**The problem**
Look through the listing below, and wherever a line has the string "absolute", pull it out.
......
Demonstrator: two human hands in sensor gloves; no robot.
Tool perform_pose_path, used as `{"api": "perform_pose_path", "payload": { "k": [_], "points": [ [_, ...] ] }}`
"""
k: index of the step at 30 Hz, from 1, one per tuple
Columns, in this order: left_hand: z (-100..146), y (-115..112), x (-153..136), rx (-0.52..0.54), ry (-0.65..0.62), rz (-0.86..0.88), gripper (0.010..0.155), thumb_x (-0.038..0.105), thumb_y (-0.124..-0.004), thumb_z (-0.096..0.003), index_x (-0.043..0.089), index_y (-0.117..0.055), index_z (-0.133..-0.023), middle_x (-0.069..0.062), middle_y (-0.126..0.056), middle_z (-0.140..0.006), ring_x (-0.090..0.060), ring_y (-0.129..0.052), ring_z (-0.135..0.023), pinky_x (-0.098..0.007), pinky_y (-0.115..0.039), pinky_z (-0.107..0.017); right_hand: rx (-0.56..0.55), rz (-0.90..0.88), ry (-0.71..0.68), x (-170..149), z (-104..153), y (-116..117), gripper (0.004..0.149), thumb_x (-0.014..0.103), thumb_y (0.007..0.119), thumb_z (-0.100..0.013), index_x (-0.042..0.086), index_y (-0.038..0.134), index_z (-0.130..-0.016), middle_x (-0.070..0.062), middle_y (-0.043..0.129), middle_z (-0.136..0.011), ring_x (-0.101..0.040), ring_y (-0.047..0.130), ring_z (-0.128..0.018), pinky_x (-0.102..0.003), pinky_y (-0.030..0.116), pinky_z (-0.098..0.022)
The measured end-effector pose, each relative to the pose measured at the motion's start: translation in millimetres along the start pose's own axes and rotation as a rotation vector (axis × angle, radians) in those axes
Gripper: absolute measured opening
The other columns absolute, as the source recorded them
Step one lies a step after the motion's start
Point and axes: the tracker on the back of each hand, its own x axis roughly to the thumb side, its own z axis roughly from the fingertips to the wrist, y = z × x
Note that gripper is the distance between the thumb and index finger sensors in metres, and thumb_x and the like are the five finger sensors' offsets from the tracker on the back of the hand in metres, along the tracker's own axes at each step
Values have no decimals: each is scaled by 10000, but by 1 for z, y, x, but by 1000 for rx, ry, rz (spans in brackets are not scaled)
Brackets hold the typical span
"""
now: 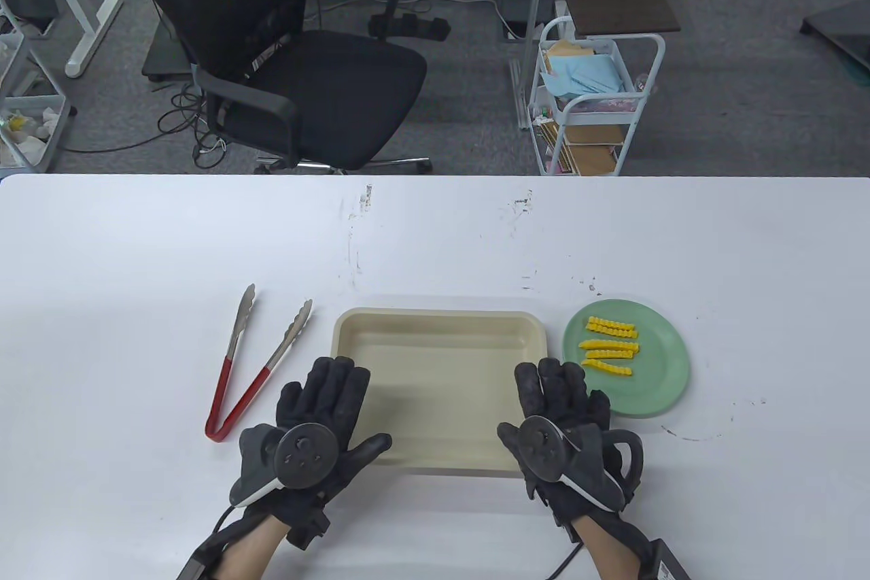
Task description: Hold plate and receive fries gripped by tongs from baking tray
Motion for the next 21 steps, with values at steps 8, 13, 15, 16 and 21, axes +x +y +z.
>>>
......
**Expected output**
Gripper: absolute measured opening
The other columns absolute, as the source recorded them

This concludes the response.